§ **PROBLEM STATEMENT**:
The goal is to restate all of the records below word for word.

§ **EXCERPTED DATA**:
-- Opening Marker --

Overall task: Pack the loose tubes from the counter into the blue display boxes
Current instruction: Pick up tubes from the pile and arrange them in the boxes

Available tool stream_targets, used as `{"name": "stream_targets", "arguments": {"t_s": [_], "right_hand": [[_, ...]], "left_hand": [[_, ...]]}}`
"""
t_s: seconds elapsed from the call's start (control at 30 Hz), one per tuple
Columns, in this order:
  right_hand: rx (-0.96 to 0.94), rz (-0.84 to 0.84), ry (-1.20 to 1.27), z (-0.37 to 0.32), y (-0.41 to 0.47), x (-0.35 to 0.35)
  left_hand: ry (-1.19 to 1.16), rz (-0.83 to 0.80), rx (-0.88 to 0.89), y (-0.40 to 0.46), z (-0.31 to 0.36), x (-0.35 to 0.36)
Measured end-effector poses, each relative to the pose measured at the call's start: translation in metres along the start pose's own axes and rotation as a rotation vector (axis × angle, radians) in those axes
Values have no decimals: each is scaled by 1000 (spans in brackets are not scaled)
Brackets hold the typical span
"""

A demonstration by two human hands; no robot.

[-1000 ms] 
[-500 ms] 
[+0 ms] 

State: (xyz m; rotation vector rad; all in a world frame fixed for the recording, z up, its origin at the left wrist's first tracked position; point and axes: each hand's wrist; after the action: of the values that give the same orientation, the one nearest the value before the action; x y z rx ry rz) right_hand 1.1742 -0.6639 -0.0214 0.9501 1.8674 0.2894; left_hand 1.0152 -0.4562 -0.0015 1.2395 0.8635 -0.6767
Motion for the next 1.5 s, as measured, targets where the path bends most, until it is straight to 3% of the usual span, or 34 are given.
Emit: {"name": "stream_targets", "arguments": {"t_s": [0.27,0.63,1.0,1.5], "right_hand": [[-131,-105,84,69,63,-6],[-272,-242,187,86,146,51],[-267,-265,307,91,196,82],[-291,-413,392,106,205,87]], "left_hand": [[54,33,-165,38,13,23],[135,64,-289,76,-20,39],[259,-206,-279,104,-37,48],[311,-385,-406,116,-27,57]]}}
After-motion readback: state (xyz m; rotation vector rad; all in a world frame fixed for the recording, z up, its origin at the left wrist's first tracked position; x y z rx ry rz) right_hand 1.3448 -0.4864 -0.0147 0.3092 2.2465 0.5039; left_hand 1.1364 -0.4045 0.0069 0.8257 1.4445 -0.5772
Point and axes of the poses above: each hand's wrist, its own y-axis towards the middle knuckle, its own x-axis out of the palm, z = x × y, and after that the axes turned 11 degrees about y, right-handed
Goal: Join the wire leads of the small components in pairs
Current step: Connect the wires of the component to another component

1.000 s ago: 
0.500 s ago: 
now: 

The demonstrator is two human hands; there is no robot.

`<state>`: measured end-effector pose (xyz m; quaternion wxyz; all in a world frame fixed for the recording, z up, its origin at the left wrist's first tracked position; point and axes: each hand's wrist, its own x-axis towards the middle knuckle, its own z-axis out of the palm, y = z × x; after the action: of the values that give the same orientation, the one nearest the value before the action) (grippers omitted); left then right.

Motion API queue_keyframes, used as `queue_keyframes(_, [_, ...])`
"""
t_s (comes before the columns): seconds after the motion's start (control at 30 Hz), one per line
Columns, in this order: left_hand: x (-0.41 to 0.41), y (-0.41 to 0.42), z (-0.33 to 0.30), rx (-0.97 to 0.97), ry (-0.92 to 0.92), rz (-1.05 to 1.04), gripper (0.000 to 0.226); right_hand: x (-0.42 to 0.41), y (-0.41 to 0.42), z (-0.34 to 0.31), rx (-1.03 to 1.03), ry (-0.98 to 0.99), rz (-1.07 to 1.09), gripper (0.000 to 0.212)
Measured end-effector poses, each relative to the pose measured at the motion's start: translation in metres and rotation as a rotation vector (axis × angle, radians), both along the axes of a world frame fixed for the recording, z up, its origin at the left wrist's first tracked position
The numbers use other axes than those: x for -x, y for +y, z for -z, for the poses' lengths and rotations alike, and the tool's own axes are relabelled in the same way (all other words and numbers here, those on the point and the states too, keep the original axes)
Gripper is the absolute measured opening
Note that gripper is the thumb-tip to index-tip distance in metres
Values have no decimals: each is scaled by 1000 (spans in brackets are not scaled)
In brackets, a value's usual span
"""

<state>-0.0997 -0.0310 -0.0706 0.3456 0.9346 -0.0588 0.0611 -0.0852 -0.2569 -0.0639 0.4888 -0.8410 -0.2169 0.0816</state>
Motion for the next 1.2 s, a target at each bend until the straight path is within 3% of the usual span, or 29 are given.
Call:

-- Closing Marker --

§ **THE COMPLETED TASK**:
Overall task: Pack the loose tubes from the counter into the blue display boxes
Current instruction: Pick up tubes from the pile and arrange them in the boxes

Available tool stream_targets, used as `{"name": "stream_targets", "arguments": {"t_s": [_], "right_hand": [[_, ...]], "left_hand": [[_, ...]]}}`
"""
t_s: seconds elapsed from the call's start (control at 30 Hz), one per tuple
Columns, in this order:
  right_hand: rx (-0.96 to 0.94), rz (-0.84 to 0.84), ry (-1.20 to 1.27), z (-0.37 to 0.32), y (-0.41 to 0.47), x (-0.35 to 0.35)
  left_hand: ry (-1.19 to 1.16), rz (-0.83 to 0.80), rx (-0.88 to 0.89), y (-0.40 to 0.46), z (-0.31 to 0.36), x (-0.35 to 0.36)
Measured end-effector poses, each relative to the pose measured at the call's start: translation in metres along the start pose's own axes and rotation as a rotation vector (axis × angle, radians) in those axes
Values have no decimals: each is scaled by 1000 (spans in brackets are not scaled)
Brackets hold the typical span
"""

A demonstration by two human hands; no robot.

[-1000 ms] 
[-500 ms] 
[+0 ms] 

State: (xyz m; rotation vector rad; all in a world frame fixed for the recording, z up, its origin at the left wrist's first tracked position; point and axes: each hand's wrist; after the action: of the values that give the same orientation, the one nearest the value before the action; x y z rx ry rz) right_hand 1.1742 -0.6639 -0.0214 0.9501 1.8674 0.2894; left_hand 1.0152 -0.4562 -0.0015 1.2395 0.8635 -0.6767
Motion for the next 1.5 s, as measured, targets where the path bends most, until it is straight to 3% of the usual span, or 34 are given.
Emit: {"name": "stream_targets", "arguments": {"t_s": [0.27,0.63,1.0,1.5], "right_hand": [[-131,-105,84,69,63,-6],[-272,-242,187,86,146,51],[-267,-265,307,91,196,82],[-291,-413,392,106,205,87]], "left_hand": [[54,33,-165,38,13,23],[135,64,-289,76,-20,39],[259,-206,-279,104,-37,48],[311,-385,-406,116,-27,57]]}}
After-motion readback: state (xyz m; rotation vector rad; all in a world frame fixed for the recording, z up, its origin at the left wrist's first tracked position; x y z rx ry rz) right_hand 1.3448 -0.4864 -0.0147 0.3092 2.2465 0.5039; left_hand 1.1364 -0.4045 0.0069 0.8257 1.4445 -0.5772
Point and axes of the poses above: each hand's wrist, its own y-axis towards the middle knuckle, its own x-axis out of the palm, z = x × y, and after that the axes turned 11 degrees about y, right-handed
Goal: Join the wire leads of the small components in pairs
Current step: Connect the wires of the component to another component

1.000 s ago: 
0.500 s ago: 
now: 

The demonstrator is two human hands; there is no robot.

`<state>`: measured end-effector pose (xyz m; quaternion wxyz; all in a world frame fixed for the recording, z up, its origin at the left wrist's first tracked position; point and axes: each hand's wrist, its own x-axis towards the middle knuckle, its own z-axis out of the palm, y = z × x; after the action: of the values that give the same orientation, the one nearest the value before the action) (grippers omitted); left then right.

Motion API queue_keyframes, used as `queue_keyframes(_, [_, ...])`
"""
t_s (comes before the columns): seconds after the motion's start (control at 30 Hz), one per line
Columns, in this order: left_hand: x (-0.41 to 0.41), y (-0.41 to 0.42), z (-0.33 to 0.30), rx (-0.97 to 0.97), ry (-0.92 to 0.92), rz (-1.05 to 1.04), gripper (0.000 to 0.226); right_hand: x (-0.42 to 0.41), y (-0.41 to 0.42), z (-0.34 to 0.31), rx (-1.03 to 1.03), ry (-0.98 to 0.99), rz (-1.07 to 1.09), gripper (0.000 to 0.212)
Measured end-effector poses, each relative to the pose measured at the motion's start: translation in metres and rotation as a rotation vector (axis × angle, radians), both along the axes of a world frame fixed for the recording, z up, its origin at the left wrist's first tracked position
The numbers use other axes than those: x for -x, y for +y, z for -z, for the poses' lengths and rotations alike, and the tool's own axes are relabelled in the same way (all other words and numbers here, those on the point and the states too, keep the original axes)
Gripper is the absolute measured opening
Note that gripper is the thumb-tip to index-tip distance in metres
Values have no decimals: each is scaled by 1000 (spans in brackets are not scaled)
In brackets, a value's usual span
"""

<state>-0.0997 -0.0310 -0.0706 0.3456 0.9346 -0.0588 0.0611 -0.0852 -0.2569 -0.0639 0.4888 -0.8410 -0.2169 0.0816</state>
Motion for the next 1.2 s, a target at each bend until the straight path is within 3% of the usual span, or 29 are given.
Call:

Nothing remains to add to the output.